- **Work to complete**:
This exercise calls for copying every line below that holds the word "hanger".

- **Recorded data**:
######

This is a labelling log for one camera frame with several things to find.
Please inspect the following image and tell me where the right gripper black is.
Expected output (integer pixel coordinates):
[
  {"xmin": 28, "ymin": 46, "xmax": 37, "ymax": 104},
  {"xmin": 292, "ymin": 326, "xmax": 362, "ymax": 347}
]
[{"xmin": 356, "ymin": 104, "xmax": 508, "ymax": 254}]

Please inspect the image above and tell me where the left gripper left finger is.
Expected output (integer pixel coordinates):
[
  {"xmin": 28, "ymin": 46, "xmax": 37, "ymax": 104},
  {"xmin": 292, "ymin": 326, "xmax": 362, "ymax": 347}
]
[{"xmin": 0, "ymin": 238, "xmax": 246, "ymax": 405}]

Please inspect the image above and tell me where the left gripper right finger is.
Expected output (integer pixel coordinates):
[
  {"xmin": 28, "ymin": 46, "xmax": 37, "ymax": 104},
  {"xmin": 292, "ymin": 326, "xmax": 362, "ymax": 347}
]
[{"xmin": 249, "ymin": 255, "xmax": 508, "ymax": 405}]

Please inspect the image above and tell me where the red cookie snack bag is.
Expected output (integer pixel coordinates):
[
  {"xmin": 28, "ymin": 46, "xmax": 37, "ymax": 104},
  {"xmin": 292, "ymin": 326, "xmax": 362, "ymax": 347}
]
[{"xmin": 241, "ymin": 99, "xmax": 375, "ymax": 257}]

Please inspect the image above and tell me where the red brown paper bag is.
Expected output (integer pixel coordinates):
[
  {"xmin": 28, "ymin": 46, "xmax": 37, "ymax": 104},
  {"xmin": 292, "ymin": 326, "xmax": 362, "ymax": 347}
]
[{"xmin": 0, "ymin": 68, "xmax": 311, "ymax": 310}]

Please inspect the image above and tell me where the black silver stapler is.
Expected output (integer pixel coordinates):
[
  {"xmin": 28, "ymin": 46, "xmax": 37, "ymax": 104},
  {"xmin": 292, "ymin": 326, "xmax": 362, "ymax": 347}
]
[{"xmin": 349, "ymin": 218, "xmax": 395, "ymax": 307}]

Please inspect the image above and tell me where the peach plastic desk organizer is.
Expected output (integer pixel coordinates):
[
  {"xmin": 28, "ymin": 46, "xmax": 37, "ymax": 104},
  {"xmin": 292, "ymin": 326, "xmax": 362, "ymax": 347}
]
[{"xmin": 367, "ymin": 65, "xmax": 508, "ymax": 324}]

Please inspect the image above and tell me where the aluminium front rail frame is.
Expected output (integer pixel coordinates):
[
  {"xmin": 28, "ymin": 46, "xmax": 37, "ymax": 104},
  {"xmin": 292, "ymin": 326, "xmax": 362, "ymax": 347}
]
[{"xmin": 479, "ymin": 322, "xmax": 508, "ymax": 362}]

######

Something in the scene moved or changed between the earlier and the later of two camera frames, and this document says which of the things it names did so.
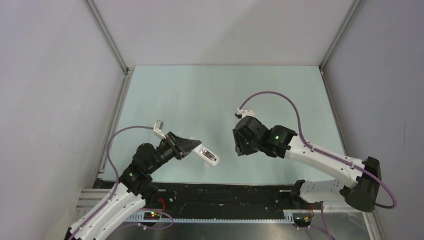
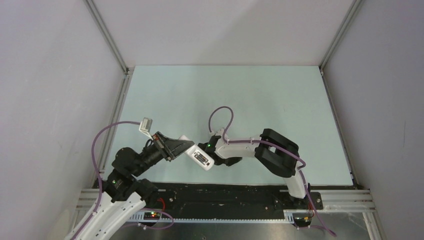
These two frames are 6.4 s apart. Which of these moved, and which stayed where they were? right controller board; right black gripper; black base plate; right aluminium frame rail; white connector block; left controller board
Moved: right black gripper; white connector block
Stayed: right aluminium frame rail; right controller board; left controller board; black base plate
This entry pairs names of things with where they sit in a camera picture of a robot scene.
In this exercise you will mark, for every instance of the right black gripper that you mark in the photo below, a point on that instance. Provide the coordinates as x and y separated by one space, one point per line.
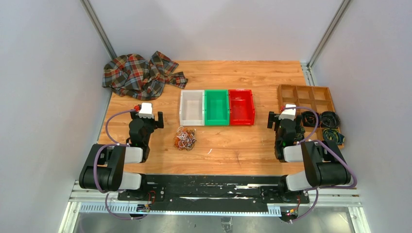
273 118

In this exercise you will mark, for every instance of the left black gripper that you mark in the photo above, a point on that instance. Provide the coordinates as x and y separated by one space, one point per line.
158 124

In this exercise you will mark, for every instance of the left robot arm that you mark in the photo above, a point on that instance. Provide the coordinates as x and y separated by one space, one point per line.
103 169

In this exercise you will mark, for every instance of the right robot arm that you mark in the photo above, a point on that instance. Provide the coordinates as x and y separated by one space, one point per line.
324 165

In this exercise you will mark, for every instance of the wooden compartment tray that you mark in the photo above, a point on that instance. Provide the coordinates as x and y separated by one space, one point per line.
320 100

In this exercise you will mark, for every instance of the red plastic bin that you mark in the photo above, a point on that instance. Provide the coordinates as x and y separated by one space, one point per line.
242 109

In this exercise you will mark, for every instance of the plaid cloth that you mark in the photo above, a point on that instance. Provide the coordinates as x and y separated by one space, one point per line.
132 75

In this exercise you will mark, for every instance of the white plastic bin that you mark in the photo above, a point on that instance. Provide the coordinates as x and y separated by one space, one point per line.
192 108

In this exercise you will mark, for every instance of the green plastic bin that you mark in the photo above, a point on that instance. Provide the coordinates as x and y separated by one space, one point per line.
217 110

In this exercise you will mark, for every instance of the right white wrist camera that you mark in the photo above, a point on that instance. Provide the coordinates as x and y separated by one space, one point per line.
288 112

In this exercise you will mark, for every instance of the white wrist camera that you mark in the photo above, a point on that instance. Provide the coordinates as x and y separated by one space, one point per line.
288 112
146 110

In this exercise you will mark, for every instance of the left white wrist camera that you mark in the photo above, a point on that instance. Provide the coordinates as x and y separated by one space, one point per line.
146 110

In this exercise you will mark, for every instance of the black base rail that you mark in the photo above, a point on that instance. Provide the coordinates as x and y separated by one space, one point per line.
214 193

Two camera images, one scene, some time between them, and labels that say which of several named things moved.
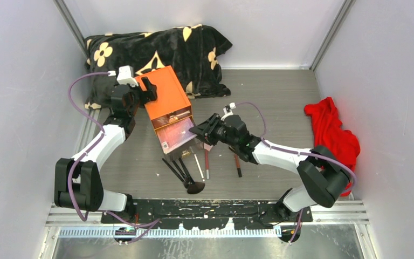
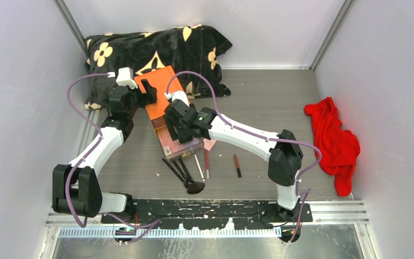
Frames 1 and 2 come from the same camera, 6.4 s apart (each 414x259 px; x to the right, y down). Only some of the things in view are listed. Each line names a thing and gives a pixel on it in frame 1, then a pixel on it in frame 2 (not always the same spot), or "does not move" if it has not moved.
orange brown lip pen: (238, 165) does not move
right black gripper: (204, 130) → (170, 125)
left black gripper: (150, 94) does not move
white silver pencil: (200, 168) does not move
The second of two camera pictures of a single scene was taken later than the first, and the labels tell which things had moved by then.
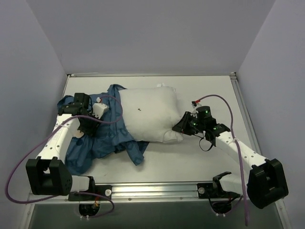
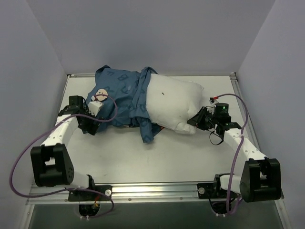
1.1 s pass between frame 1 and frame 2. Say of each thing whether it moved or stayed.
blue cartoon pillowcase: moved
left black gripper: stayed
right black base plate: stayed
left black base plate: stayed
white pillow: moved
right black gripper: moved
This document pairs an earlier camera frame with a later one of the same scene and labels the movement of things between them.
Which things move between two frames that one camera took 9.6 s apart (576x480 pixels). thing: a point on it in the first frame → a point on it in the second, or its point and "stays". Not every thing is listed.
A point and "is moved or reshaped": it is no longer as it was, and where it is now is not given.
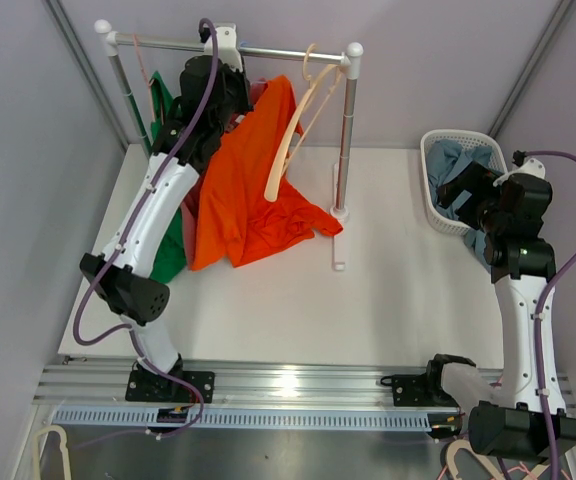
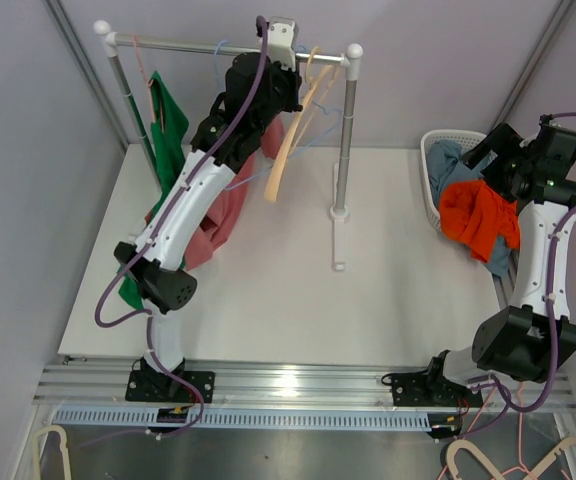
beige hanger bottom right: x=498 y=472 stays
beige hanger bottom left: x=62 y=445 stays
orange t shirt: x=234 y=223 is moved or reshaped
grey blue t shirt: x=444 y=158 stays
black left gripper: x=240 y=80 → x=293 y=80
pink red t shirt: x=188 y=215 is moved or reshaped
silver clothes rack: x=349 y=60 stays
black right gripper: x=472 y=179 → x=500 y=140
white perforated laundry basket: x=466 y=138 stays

######

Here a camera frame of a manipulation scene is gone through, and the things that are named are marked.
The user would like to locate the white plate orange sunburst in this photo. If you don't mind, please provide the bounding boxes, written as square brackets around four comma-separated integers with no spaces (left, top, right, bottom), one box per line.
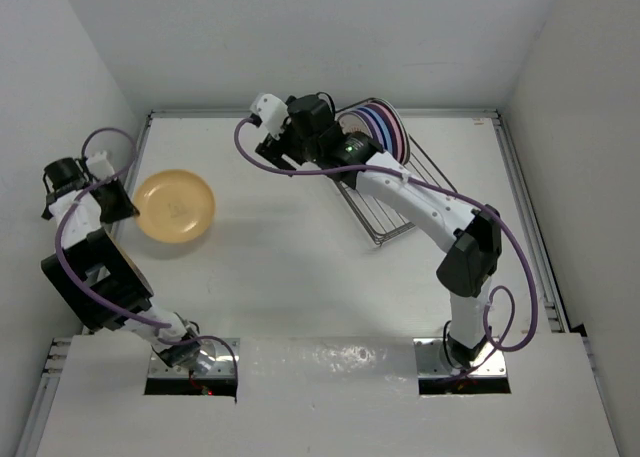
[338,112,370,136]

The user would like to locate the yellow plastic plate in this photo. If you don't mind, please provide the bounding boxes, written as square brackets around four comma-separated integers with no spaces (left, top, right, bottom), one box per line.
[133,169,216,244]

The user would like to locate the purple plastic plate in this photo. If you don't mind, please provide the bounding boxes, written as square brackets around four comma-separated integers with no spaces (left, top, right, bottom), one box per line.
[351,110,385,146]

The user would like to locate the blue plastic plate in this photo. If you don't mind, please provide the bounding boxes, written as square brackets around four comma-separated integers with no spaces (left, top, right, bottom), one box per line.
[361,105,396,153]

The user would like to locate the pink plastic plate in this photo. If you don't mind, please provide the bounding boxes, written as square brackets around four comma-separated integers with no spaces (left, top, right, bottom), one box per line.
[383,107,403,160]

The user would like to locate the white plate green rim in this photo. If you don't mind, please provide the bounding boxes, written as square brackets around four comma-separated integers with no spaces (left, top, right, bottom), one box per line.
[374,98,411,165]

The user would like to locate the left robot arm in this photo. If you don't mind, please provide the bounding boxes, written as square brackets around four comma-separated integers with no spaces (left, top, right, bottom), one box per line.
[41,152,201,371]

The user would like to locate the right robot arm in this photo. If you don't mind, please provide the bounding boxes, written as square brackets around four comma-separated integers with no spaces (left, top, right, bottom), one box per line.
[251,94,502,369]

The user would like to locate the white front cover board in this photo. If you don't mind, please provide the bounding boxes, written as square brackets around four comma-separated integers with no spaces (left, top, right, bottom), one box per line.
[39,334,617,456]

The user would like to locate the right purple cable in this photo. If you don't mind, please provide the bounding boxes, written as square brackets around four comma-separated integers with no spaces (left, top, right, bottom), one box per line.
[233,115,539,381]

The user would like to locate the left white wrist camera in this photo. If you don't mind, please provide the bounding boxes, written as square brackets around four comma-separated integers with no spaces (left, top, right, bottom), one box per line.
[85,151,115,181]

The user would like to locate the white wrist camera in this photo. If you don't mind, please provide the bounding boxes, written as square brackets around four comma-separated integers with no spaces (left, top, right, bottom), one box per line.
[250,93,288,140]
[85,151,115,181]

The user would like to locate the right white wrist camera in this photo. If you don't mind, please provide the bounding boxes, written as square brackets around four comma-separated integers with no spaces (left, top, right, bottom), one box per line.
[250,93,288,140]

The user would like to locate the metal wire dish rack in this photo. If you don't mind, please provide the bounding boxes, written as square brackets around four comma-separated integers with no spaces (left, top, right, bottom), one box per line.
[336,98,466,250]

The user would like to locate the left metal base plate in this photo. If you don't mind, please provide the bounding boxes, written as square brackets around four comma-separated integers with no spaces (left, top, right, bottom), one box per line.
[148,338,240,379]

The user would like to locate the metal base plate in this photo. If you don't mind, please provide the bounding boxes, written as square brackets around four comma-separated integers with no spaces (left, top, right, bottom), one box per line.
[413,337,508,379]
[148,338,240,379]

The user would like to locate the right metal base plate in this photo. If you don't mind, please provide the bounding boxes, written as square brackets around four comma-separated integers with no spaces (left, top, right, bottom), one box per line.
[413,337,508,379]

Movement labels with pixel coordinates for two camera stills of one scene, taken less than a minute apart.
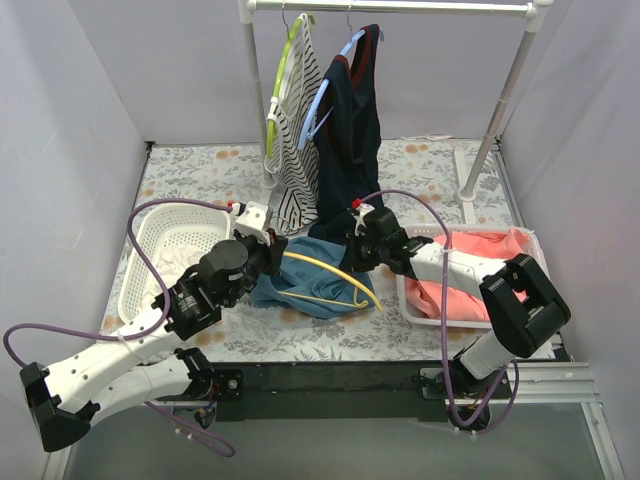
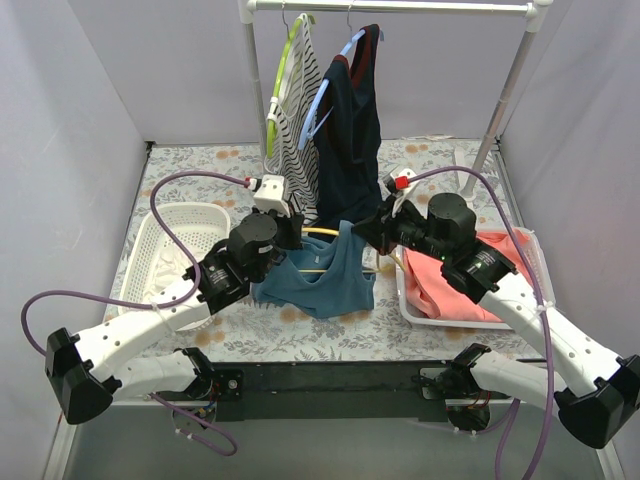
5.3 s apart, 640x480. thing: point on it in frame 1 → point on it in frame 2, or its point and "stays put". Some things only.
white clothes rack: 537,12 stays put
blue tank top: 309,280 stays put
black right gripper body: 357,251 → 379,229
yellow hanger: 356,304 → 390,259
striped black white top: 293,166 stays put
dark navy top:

######

- **Solution to the problem**:
beige hanger bottom right: x=498 y=472 stays
beige hanger bottom left: x=62 y=445 stays
yellow hanger: 356,304 → 390,259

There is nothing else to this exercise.